Greg Price, Rhodri Jerrett and Lauren O’Connor conducting fieldwork at West Bijou
Tyler Lyson
Professor Gregory Price with colleagues Rhodri Jerrett and Lauren O’Connor during fieldwork in the United States
The extinction of the dinosaurs 66 million years ago came during a tumultuous time in Earth’s history, with some of the largest known volcanic eruptions and a 10-15km wide asteroid crashing into the planet.
The role these events played in the dinosaurs’ fate has been fiercely debated over several decades, but new research published in the journal Science Advances suggests the asteroid impact was the primary driver of the end-Cretaceous mass extinction.
A research team, including scientists from the University of Plymouth, analysed samples of ancient peats collected during fieldwork in Colorado and North Dakota.
This enabled them to reconstruct the mean annual air temperatures in the 100,000 years leading up to the extinction, which revealed that volcanic CO₂ emissions caused a slow warming of about 3°C across this period.
There was also a short cold “snap” — a cooling of about 5°C — that coincided with a major volcanic eruption 30,000 years before the extinction event that was likely due to volcanic sulphur emissions blocking out sunlight.
However, the temperatures returned to stable pre-cooling temperatures around 20,000 years before the mass extinction of dinosaurs, suggesting the climate disruptions from the volcanic eruptions weren’t catastrophic enough to kill off the dinosaurs.
The findings are the result of the Equable Earth project, funded by a grant of over £580,000 from the Natural Environment Research Council, and involving researchers from the University of Manchester, University of Plymouth, Utrecht University in the Netherlands, and Denver Museum of Nature and Science in the USA.

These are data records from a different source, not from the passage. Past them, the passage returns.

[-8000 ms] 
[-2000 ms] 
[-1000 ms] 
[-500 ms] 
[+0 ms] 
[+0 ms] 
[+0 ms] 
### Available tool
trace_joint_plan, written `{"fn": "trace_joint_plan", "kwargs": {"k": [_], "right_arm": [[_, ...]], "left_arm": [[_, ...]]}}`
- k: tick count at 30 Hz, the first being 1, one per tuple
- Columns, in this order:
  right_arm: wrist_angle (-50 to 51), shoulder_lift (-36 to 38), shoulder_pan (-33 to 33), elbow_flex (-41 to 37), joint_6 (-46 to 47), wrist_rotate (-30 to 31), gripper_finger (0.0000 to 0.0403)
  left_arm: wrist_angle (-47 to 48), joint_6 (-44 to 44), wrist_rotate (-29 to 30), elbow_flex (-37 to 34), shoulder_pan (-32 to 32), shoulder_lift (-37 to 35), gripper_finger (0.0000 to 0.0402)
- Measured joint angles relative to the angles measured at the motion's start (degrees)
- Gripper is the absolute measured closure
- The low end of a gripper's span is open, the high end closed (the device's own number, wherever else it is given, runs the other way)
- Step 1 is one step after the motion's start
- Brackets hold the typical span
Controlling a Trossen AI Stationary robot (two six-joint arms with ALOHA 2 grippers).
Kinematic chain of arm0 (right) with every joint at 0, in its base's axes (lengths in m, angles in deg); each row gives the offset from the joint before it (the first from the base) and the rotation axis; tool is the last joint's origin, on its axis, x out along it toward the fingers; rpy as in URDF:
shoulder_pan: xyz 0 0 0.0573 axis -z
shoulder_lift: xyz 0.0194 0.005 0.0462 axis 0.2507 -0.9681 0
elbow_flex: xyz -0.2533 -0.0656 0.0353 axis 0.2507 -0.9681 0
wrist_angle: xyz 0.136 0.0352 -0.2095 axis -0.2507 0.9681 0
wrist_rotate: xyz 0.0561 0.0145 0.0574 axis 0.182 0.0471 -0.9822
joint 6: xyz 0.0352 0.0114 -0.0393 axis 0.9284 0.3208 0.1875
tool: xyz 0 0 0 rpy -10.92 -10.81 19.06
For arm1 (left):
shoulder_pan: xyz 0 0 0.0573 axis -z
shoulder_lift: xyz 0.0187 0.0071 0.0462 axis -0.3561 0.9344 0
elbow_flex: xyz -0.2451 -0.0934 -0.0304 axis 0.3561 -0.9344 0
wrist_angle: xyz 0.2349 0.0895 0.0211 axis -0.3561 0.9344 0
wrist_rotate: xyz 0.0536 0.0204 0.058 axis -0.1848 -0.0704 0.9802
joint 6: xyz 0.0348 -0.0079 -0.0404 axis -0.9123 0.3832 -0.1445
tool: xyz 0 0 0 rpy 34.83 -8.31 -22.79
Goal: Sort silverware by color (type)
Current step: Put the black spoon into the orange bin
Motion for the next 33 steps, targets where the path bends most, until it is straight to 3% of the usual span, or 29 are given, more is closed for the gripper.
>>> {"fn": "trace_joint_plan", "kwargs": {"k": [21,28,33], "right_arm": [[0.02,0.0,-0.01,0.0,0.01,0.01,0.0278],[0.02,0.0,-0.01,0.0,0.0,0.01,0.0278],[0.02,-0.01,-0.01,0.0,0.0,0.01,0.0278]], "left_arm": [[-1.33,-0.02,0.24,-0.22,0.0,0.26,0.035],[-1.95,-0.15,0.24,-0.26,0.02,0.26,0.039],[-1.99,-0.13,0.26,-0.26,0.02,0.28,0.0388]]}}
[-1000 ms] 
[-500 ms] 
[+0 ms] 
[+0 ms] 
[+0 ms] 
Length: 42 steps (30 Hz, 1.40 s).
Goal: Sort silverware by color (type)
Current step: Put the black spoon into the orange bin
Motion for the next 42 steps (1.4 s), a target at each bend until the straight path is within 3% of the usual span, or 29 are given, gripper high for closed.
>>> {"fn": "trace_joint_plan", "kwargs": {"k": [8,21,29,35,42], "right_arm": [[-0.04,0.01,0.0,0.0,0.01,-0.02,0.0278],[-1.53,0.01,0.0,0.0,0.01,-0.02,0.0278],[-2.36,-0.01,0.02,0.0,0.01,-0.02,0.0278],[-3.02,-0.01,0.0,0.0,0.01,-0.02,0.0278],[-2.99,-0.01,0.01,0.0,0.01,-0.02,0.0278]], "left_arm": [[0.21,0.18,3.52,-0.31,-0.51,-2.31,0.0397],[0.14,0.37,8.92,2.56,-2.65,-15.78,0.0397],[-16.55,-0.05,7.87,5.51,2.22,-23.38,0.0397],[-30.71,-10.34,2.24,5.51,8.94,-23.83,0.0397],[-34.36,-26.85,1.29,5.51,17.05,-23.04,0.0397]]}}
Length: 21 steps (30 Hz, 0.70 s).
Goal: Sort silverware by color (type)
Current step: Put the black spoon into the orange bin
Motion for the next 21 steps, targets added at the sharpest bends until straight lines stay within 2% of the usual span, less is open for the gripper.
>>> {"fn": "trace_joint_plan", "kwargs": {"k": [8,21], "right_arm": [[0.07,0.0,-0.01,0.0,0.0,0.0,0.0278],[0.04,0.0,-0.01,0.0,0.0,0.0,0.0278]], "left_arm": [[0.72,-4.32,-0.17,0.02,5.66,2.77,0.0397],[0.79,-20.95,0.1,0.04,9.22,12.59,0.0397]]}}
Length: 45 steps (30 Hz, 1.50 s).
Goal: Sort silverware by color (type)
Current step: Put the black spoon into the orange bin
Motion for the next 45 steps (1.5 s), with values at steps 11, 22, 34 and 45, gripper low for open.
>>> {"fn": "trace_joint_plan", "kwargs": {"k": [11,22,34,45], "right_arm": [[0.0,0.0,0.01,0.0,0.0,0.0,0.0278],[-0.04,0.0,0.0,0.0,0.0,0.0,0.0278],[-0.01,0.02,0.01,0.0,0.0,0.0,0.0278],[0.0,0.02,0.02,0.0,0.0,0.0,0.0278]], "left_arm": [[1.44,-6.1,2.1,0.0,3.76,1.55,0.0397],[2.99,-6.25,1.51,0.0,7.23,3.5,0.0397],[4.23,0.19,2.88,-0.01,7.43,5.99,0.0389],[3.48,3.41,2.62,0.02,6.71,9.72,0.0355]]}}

For this study, we joined our colleagues on fieldwork in the western United States, and samples from that work were then analysed in our labs here in Plymouth. Our data provides direct evidence for the effects on climate of the volcanic release of CO2, something the planet continues to experience to this day. However, while it may have had deadly consequences for life on Earth, we do not believe that would have been catastrophic enough to kill off the dinosaurs

Gregory PriceProfessor Gregory Price
Professor of Earth Sciences

The fossil peats that the researchers analysed contain specialised cell-membrane molecules produced by bacteria. The structure of these molecules changes depending on the temperature of their environment.
By analysing the composition of these molecules preserved in ancient sediments, scientists can estimate past temperatures and, in this study, were able to create a detailed ‘temperature timeline for the years leading up to the dinosaur extinction.

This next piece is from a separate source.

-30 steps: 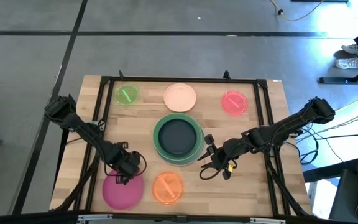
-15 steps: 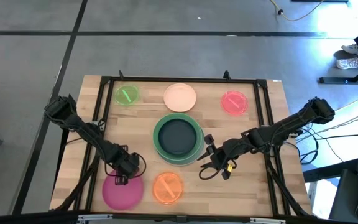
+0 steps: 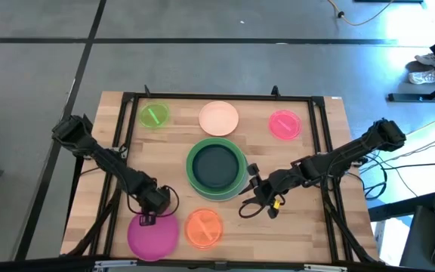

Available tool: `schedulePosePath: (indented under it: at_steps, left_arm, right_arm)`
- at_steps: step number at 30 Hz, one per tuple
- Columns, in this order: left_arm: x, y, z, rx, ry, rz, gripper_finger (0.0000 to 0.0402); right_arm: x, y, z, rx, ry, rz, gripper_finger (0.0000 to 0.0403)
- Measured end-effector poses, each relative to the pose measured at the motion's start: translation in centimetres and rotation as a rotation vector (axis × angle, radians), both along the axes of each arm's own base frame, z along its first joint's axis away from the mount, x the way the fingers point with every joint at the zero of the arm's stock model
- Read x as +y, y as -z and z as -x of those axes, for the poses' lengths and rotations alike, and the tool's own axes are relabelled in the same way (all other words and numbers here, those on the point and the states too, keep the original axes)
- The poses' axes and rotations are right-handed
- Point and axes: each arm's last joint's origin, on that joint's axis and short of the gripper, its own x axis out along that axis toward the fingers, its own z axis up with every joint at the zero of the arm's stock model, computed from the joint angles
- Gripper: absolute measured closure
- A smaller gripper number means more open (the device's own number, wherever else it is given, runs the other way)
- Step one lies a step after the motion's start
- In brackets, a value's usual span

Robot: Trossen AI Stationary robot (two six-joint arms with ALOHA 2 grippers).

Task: Stack plastic plates
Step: Stack the pink plate on top of the black plate

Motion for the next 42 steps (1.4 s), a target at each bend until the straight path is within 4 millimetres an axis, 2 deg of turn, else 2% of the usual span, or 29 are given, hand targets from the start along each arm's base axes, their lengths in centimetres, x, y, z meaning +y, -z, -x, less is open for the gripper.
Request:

The research team is now applying the same approach to reconstruct past climate at other critical periods in Earth’s history.

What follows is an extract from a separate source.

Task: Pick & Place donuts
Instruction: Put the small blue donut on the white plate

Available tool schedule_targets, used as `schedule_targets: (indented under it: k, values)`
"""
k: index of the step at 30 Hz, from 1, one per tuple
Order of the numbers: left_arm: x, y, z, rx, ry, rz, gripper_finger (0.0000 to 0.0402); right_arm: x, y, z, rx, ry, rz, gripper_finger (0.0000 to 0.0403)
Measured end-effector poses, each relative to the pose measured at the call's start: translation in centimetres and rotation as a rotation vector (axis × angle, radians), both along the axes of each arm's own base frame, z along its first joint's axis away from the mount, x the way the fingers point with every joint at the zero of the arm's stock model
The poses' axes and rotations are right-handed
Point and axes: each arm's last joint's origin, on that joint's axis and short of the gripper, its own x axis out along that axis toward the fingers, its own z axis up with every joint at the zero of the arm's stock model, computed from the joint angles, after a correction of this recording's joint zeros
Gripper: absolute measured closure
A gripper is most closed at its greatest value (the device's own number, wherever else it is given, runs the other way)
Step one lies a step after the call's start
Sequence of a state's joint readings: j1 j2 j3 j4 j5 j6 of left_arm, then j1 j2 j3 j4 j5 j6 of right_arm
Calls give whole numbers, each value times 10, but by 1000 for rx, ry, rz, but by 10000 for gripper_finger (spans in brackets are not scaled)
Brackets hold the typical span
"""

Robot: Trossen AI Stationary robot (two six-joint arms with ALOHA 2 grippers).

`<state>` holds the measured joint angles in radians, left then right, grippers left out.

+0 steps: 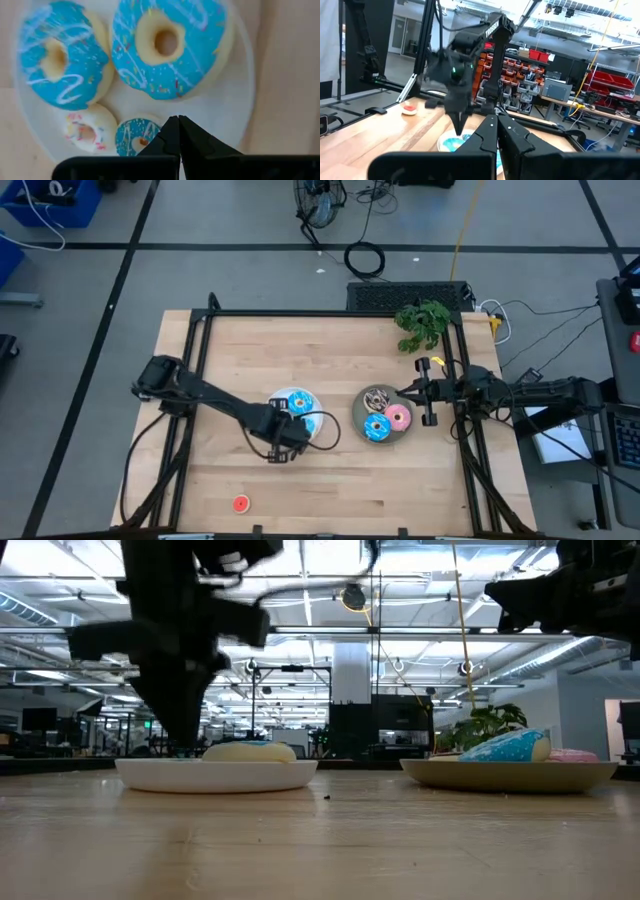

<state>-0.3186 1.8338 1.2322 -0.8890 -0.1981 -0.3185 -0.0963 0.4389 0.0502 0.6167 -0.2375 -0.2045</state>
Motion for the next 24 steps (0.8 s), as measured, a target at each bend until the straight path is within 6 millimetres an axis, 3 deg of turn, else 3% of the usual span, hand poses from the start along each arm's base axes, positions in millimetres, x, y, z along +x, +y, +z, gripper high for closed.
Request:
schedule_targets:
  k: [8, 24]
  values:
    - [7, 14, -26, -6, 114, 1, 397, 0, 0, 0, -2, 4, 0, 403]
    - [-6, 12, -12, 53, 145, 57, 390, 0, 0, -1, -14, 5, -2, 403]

Dr Lauren O’Connor, lead author on the study and now a Research Fellow at Utrecht University, said:
“These volcanic eruptions and associated CO2 emissions drove warming across the globe and the sulphur would have had drastic consequences for life on earth. But these events happened millennia before the extinction of the dinosaurs, and probably played only a small part in the extinction of dinosaurs.”
Dr Rhodri Jerrett, Senior Lecturer in Earth Science at The University of Manchester, added:
“By comparison, the impact from the asteroid unleashed a chain of disasters, including wildfires, earthquakes, tsunamis, and an ‘impact winter’ that blocked sunlight and devastated ecosystems. We believe the asteroid that ultimately delivered the fatal blow.”
  • The full study - O'Connor et al: Terrestrial evidence for volcanogenic sulfate-driven cooling event ~30 ka before the Cretaceous–Paleogene mass extinction - is published in Science Advances, DOI: 10.1126/sciadv.ado5478.